En 1996, le succès du festival induit la création de Sundance Channel, une chaîne de télévision ayant pour vocation d’étendre le spectre du cinéma indépendant au-delà des frontières montagneuses de l’Utah. « Quand j’ai pris la mesure de l’ampleur que prenait le festival, explique Redford, « je me suis fait la réflexion : ‘attend un peu, on fait quelque chose de vraiment génial , mais ça ne dure que 10 jours, en janvier, dans les montagnes de l’Utah’« . Devenu depuis le principal diffuseur de films indépendants, Sundance Channel s’est aussi attelé à la production de séries largement acclamées par la critique et le public, comme Top of the Lake de Jane Campion, ou Rectify, dont la troisième saison a été diffusée cet été.
« Si j’étais resté à Paris, je serais fauché »
L’arrivée de Sundance Channel en France, en 2009, a été la première incursion du network hors des Etats-Unis. Une première qui a enchanté Redford. Pour cause, l’acteur entretient une « histoire personnelle » avec l’hexagone. En 1956, avant que sa carrière ne le propulse vers les sommets, le jeune Robert avait passé sept mois à Paris où il étudiait la peinture aux Beaux-Arts :
« J’étais étudiant en art à Paris, et je n’avais pas d’argent. J’ai fait de l’autostop pour aller à Florence et y continuer mes travaux de peintre. Arrivé à Monaco je me suis dit : ‘Et si j’allais rendre visite à Grace Kelly ?’. Je me suis mis sur mon 31, et j’ai demandé à quelqu’un de me prendre en photo, marchant dans le palace à sa recherche. Cette photo de moi, tout fier, existe toujours. Mais bien vite, un garde du palace est venu me rabrouer. ‘Dégage d’ici !’. Il y a donc une seconde photo de moi qui revient bredouille ».
Lorsqu’on lui demande s’il avait déjà envisagé la tournure qu’aurait pris sa vie s’il était resté en France pour embrasser une carrière de peintre, il répond, laconique : « Si j’étais resté à Paris, je serais fauché. »
« L’Art et la Nature »
Acteur, réalisateur, producteur, Robert Redford est aussi un homme engagé sur plusieurs fronts.

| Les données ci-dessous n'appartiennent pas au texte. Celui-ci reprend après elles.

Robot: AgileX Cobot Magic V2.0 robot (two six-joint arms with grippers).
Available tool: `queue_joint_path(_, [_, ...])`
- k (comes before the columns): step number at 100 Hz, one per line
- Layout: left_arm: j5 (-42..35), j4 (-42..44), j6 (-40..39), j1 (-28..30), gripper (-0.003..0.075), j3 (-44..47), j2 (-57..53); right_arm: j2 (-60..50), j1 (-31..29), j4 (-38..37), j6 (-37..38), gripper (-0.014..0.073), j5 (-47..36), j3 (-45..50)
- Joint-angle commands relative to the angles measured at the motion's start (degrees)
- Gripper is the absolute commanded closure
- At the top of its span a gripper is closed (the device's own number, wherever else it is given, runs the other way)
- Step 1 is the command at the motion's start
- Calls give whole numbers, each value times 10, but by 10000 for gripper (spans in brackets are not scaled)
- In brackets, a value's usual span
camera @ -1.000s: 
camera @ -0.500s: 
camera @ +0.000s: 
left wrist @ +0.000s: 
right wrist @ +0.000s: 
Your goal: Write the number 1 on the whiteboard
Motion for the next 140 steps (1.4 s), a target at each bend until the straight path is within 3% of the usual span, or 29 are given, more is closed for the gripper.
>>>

La défense de l’environnement notamment, pour laquelle il se mobilise fréquemment. Membre honoraire de l’ONG Green Cross International, il sera à Paris en décembre prochain à l’occasion du sommet international de l’environnement organisé par l’ONU. Autant de casquettes qui ne sont pas sans conséquences, et dans ce trop-plein transparaît, sinon une certaine lassitude, du moins une fatigue non dissimulée :
« Parfois ça devient très compliqué. Il y a trop de choses auxquelles penser, trop de choses à faire, trop d’endroits où aller, trop de gens à voir, et à partir d’un moment, il faut savoir freiner. Je pense qu’on doit tous s’engager à faire ce pour quoi on est fait, et pour moi ça a toujours revêtu deux aspects : l’art et la nature. L’art, dans mon travail d’acteur et de cinéaste, la nature, dans l’amour que je lui porte, et ma volonté de la protéger ».
La nature et ses grands espaces ont toujours été un havre pour l’acteur, qui passe une grande partie de l’année dans sa demeure reculée dans les forêts de l’Utah, où on l’imagine bien pêcher à la ligne, dans le lit cristallin d’une petite rivière, bottes en caoutchouc aux pieds. Il est par ailleurs revenu plusieurs fois sur son amour inconditionnel pour les chevaux. A 79 ans, cet éternel cow-boy semble encore avoir quelque mystérieux adage à leur murmurer à l’oreille…
Sundance Channel diffusera le 26 septembre une programmation spéciale afin de rendre hommage à Robert Redford. Deux films remarqués, lors de l’édition 2015 du Sundance Film Festival The Strongest Man et Christmas, Again, seront diffusés à partir de 21 heures.